In 1779, through a treaty between Austria and the Bishopric of Trent, the jurisdiction of Levico passed to the House of Habsburg.

Napoleon I, on his way to the battle of Bassano in September 1796, after reaching Trento passed through the Valsugana, encountering a light Austrian resistance in Levico, which was then defined by Napoleon loco ameno et hospitale (quaint and hospitable town). Afterwards, Levico would follow the rest of Trentino in its annexation to Austria, after the abolition of the Bishopric as a political entity in 1803.
The Third Italian War of Independence saw a battle between Austrian and Italian troops, during the latter's advance towards Trento, fought in town through the night of 23-24 July 1866. In 1894 Levico was elevated to the rank of city (Stadtgemeinde), by Imperial-Royal Decree, under Franz Joseph I of Austria, and in 1896 it was reached by the Valsugana railway.

At the outbreak of World War I, Levico was still part of Austria-Hungary, and as such it supplied a contingent of soldiers (The 1st Kaiserjäger Regiment had a battalion stationed in the city). The civilian population, though, was mostly deported to internment camps (Internierungslager) in the heartland of the Empire when Italy joined the Entente on 24 May 1915. The city lay indeed right next to the frontline of the plateaus to the south, and most of the population ended up in camps in Moravia, in the so-called wooden cities. Those that, mostly for being suspected of holding pro-Italian positions, were deemed to pose a security risk were instead interned in Katzenau, in harsh conditions.

The peace treaty assigned Levico, along with the rest of Trentino and South Tyrol, to Italy. The city had been devastated by abandonment and the long absence of workers, and reconstruction was slow. In order to hasten the rebuilding, the massive Austro-Hungarian forts that had been employed during the war were scavenged for scrap iron and building material, making most of these forts little more than ruins.

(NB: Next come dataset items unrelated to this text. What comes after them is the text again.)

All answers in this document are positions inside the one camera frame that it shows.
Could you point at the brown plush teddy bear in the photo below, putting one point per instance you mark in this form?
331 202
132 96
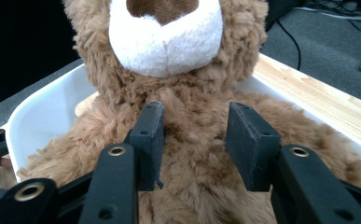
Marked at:
193 102

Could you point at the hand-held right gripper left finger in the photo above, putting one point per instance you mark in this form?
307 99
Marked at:
144 149

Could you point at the white plastic bin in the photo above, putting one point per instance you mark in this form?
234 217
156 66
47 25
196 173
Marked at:
47 115

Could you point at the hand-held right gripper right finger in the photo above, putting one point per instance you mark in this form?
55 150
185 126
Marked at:
252 149

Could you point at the black equipment base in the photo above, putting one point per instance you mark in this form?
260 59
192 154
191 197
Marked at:
280 11

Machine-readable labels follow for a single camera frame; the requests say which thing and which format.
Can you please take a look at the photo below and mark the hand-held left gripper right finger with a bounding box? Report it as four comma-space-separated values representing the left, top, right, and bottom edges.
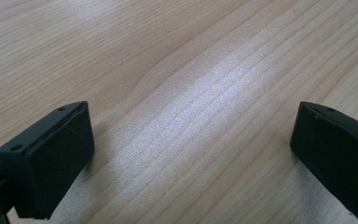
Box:
289, 101, 358, 221

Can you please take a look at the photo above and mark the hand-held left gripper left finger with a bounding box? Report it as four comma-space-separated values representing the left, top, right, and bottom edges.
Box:
0, 100, 95, 220

World War II touched Levico, along with the rest of the province, only to a limited extent until the Badoglio Proclamation on 8 September 1943, when it was invaded by the Wehrmacht and incorporated to the Alpenvorland under direct German administration.
The city was chosen as the site of the Deutsches Marinekommando Italien from October/November 1943 to February 1944, and from July 1944 to 27 April 1945 (as Marineoberkommando Süd), despite lying more than 100 km inland from the Adriatic Sea. Levico was bombed many times throughout the second part of the war; the largest bombing, on 15 March 1945 destroyed the spa building and the Regina hotel, at the time one of the most luxurious hotels in the region.

After the war, Levico saw a large urbanistic expansion and the rebuilding of the spa complex (opened in 1965), developing the existing tourism-based economy even more. As tourist destination Levico Terme is mainly geared towards senior citizens and families with small children. Thermal treatments, biking and excursions in the area are possible. Around 50 restaurants and 30 accommodation facilities are available to guests.